Agama dan adat mengajarkan kita untuk berkata baik kepada semua orang, kemudian pada kenyataannya kita sering “memakan daging saudara kita sendiri” – kita gemar menceritakan kejelekan orang lain tanpa ada sedikitpun penyesalan. Lalu kesyukuran apa yang bisa kita banggakan di hadapan-Nya kelak.  

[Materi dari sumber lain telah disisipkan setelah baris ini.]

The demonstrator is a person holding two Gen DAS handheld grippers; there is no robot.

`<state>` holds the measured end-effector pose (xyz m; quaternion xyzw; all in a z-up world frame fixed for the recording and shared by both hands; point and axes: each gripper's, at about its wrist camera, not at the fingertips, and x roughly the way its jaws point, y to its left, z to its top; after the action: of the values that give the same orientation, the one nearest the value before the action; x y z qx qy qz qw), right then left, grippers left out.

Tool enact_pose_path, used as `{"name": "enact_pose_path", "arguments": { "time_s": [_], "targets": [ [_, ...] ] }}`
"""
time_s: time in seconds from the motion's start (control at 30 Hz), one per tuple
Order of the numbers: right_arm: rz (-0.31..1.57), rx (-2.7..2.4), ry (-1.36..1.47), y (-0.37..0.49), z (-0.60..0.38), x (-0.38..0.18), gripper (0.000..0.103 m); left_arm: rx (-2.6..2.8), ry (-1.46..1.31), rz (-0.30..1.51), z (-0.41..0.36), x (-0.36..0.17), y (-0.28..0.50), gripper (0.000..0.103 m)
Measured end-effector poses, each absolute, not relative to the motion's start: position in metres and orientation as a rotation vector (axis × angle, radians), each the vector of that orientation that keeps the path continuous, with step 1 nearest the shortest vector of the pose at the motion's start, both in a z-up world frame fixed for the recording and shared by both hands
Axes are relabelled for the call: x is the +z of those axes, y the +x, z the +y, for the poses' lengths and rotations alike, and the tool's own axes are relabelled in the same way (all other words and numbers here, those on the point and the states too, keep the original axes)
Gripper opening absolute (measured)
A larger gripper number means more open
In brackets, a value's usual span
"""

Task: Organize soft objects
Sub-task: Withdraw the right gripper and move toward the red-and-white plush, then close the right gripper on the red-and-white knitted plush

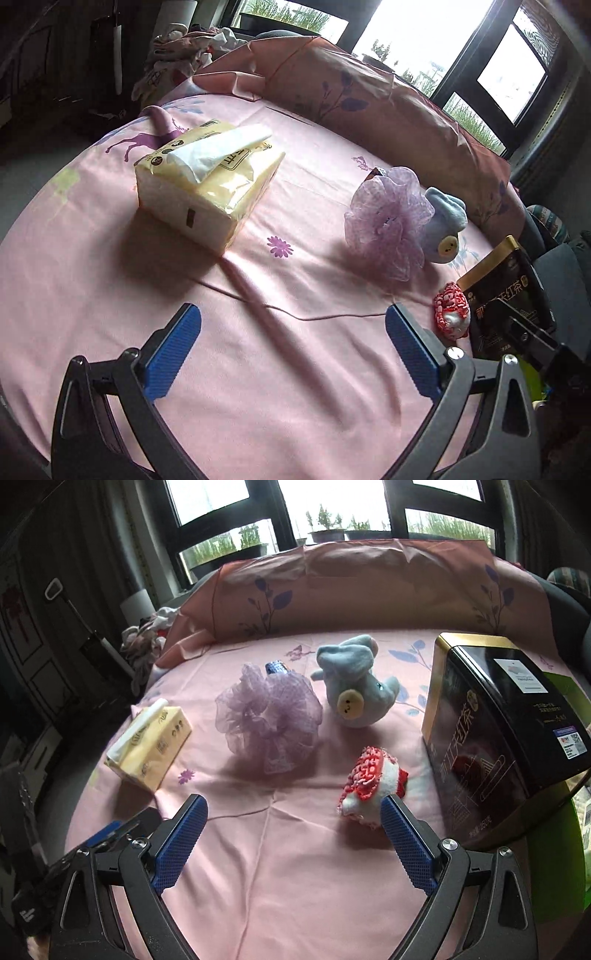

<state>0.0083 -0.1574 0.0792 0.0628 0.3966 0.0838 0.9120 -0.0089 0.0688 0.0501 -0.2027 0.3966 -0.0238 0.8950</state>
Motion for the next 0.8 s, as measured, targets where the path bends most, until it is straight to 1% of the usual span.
{"name": "enact_pose_path", "arguments": {
  "time_s": [0.07, 0.2, 0.27, 0.43, 0.47, 0.5, 0.57, 0.6, 0.8],
  "targets": [
    [0.844, 0.140, 0.112, 0.016, -0.155, 0.070, 0.091, -0.050, -0.438, 0.838, 0.072, 0.048, -0.008, 0.099],
    [0.873, 0.034, 0.079, 0.031, -0.158, 0.055, 0.086, -0.010, -0.413, 0.849, 0.074, 0.047, -0.009, 0.099],
    [0.868, -0.021, 0.031, 0.034, -0.159, 0.049, 0.077, -0.013, -0.415, 0.843, 0.074, 0.049, -0.010, 0.099],
    [0.886, -0.030, -0.028, 0.041, -0.158, 0.034, 0.076, -0.022, -0.404, 0.834, 0.071, 0.050, -0.011, 0.099],
    [0.880, -0.045, -0.044, 0.041, -0.157, 0.034, 0.067, -0.021, -0.399, 0.838, 0.070, 0.050, -0.011, 0.099],
    [0.875, -0.056, -0.062, 0.040, -0.156, 0.034, 0.062, -0.025, -0.397, 0.841, 0.069, 0.050, -0.011, 0.099],
    [0.865, -0.085, -0.101, 0.040, -0.154, 0.034, 0.042, -0.034, -0.395, 0.840, 0.068, 0.050, -0.012, 0.099],
    [0.861, -0.096, -0.115, 0.040, -0.154, 0.034, 0.037, -0.036, -0.393, 0.839, 0.067, 0.050, -0.012, 0.099],
    [0.861, -0.025, -0.091, 0.031, -0.153, 0.041, 0.026, -0.030, -0.390, 0.842, 0.067, 0.050, -0.012, 0.099]
  ]
}}
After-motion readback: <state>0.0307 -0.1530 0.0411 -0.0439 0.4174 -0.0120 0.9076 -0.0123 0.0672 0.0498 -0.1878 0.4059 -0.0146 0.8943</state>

Agama dan adat mengajarkan kita untuk makan menggunakan tangan sendiri dan makan yang baik-baik. Sebaliknya, sangat banyak saudara kita yang gemar makan dari tangan orang lain. Bahkan kita gemar merampas “makanan” yang bukan hak kita, pencurian dan korupsi terjadi di mana-mana  – parahnya, kita anggap itu biasa-biasa saja. Lalu kesyukuran apa yang bisa kita banggakan di hadapan-Nya kelak.

Agama dan adat mengajarkan kita untuk berjalan dan melangkahkan kaki ke tempat yang baik-baik. Kemudian dengan sadar kita mengendarai kaki menuju tempat kemaksiatan – celakanya, penyesalan tak kunjung hadir dalam hati kita. Lalu kesyukuran apa yang bisa kita banggakan di hadapan-Nya kelak.